The Strategic Value of Relationships in International Business
Business is a social activity with economic outcomes
By Jack Keogh
Beginning with the fact that 50%-60% of international mergers and acquisitions fail because organizations misunderstand the cultural and people issues involved in the business deal, we can make a very strong argument for the Human Resources function being critical to any foreign business venture. Why?
If we consider that – especially outside of the United States – business is understood as a social activity with economic outcomes, it should be obvious that building relationships is critical to success in international business. However, this approach is typically downplayed in American business. If not HR, who else is going to develop a relationship oriented culture? The question becomes, how do HR professionals help develop a more relationship-savvy workforce?
A critical step in being able to build relationships in any foreign market is to understand the culture of the people in that market. An elementary place to become aware of this is to examine the world view we grew up with as children. In the maps used in Europe, England is situated as the center of the “world”. Children growing up in America used a different map. In their map, America is the center of the “world”. The Asian view of the world is different from the European and American. Hence, our view of our place in the world is already influenced by the maps we were taught with!
Our world view was further shaped, without us realizing it, by the history, geography and religion that influenced the beliefs, values and assumptions that we accepted as our own and took for granted. As adults, we are not aware of how much our native culture impacts our approach to life and business. This is because culture is mostly invisible to those who live within it. Most of us become aware of “culture” when we get to live, for an extended period, outside our native culture. Does our cultural orientation affect how we develop relationships?
Yes! Culture helps determines how we relate to others. In some cultures (Mexico is a good example) interpersonal relationships are all important. The “deal” comes after the relationship is established. In the U.S., on the other hand, interpersonal relationships are less important in the workplace. We do not need to have a relationship to craft a business deal. The impact of culture on relationships, and how they are managed, is underestimated by many people doing business outside of their own culture. Why is this so?
Culture is not something that we think about analytically. As Americans, living in a multicultural society, we are particularly prone to this strategic error. In our business model, managers are expected to solve problems – there is usually a “right” way and a “wrong” way. In the international arena our managers, more often than not, will be required to solve “dilemmas”. “Dilemmas” result when the nuances of different cultural approaches may mean that what is “right” in my culture may not be appropriate in my host’s culture. Global managers need to be taught how to “reconcile” dilemmas – how to develop mutually agreeable solutions based, more often than not, on interpersonal trust and respect for cultural differences. When we reconcile dilemmas we come up with a new solution resulting from the synergy of divergent viewpoints. The power of the new approach may amaze us. How does this relate to a strategic approach to HR?

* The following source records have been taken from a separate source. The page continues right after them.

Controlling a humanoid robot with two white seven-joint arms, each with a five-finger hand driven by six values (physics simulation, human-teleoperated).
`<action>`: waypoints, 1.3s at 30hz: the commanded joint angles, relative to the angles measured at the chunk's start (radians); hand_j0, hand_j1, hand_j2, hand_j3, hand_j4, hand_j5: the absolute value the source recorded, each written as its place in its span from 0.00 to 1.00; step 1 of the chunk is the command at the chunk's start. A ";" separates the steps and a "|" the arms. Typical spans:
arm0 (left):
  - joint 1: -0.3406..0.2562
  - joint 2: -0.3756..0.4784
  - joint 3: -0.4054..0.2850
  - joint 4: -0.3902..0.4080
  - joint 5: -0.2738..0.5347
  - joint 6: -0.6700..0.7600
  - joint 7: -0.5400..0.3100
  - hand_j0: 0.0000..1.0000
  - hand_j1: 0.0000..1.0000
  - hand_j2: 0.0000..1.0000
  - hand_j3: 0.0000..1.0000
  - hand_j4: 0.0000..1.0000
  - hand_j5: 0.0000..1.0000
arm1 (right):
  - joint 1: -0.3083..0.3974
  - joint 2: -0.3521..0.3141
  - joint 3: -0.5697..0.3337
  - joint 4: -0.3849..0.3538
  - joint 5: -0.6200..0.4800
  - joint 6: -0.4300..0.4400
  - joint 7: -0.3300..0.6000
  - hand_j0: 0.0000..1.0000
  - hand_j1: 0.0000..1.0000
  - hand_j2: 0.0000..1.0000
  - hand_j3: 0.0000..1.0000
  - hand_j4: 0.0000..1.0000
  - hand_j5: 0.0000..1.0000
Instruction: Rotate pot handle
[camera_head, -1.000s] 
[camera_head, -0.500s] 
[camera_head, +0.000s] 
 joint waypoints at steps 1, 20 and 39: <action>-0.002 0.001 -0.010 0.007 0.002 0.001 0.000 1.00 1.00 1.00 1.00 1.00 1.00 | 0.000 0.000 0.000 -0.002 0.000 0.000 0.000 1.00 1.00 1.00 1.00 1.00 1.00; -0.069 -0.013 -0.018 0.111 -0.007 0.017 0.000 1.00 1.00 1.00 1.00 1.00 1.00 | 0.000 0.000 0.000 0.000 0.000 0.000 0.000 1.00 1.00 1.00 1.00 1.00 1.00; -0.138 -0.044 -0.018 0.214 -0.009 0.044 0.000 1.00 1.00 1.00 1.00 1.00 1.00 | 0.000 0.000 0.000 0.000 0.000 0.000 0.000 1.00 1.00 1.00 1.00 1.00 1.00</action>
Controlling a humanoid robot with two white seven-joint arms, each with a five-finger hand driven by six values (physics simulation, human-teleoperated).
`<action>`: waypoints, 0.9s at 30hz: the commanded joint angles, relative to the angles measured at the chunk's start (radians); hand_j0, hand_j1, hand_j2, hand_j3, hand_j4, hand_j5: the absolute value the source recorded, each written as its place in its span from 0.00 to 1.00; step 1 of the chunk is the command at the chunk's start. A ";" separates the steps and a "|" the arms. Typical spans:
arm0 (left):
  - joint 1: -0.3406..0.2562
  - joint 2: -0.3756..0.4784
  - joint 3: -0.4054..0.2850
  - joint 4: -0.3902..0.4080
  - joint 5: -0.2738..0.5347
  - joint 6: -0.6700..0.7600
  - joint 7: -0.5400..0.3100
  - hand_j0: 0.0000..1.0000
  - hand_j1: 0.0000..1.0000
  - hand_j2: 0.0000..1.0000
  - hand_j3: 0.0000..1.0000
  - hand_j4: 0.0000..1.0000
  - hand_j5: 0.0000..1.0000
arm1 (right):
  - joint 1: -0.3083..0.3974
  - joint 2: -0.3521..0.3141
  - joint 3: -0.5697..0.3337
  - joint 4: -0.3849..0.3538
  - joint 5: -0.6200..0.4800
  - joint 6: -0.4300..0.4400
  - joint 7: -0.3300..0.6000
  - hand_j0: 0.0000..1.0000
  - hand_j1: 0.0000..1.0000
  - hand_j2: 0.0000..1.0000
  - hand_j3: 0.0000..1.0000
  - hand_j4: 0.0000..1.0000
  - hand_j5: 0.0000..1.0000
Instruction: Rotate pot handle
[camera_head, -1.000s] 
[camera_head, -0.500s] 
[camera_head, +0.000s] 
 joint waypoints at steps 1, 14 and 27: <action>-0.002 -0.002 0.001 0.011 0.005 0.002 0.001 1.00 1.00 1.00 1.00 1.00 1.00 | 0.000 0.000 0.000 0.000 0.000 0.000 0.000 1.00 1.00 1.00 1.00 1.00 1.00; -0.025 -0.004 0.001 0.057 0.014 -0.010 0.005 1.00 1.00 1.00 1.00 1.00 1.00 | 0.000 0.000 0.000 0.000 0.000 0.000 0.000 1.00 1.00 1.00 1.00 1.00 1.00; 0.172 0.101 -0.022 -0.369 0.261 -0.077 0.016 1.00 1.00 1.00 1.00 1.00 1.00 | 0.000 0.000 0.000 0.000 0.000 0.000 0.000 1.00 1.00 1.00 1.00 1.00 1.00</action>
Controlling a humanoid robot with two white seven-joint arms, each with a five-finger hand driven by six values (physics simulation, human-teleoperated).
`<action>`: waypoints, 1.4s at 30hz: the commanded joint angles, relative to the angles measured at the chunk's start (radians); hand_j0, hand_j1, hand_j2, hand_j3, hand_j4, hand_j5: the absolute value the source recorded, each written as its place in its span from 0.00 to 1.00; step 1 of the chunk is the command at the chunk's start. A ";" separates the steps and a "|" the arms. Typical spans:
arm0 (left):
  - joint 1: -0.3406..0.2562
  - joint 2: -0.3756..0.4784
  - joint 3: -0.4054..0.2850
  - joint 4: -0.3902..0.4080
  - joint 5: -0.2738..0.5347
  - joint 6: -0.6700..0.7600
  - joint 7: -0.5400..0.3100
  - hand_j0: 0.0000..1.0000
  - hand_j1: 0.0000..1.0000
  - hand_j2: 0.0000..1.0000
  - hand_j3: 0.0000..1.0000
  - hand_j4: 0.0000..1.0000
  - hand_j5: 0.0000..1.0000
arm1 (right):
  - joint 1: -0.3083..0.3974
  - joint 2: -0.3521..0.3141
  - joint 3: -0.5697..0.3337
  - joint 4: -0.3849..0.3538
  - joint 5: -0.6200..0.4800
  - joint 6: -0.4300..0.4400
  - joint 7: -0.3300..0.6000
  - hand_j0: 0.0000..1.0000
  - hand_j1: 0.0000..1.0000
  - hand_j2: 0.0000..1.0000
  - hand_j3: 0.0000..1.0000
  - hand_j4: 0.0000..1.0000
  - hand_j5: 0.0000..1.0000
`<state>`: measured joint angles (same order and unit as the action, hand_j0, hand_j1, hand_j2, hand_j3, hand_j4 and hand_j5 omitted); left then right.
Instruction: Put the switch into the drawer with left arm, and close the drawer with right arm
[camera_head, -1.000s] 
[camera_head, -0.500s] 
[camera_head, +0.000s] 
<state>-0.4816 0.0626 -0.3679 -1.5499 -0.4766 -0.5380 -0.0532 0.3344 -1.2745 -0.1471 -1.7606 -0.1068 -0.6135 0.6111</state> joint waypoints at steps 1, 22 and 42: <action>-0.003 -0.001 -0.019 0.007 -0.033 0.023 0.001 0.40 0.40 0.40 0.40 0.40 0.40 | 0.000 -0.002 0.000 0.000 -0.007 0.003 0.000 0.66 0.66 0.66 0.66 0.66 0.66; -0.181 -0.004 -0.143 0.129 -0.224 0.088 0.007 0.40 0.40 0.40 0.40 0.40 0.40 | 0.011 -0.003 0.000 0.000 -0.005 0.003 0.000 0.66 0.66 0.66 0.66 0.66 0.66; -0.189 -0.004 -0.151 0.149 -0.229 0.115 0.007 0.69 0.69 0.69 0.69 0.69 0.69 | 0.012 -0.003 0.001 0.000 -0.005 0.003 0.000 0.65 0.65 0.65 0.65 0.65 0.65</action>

If we are to improve the dismal failure rate of international business deals noted above, human resources must address the social and people factors that have to be brought into play if the foreign business venture is to have a chance at succeeding.
Put another way, Human Resources’ strategic role in international business is to manage and develop the knowledge and talent base of its organization, which can then go out into the world marketplace and succeed at the social (interpersonal) level required to meet its economic expectations. The practical applications are many. The result is our contribution to harnessing the power of our human capital in order to achieve the critical strategic objectives of our organization. This is a practical, strategic approach that HR should adopt.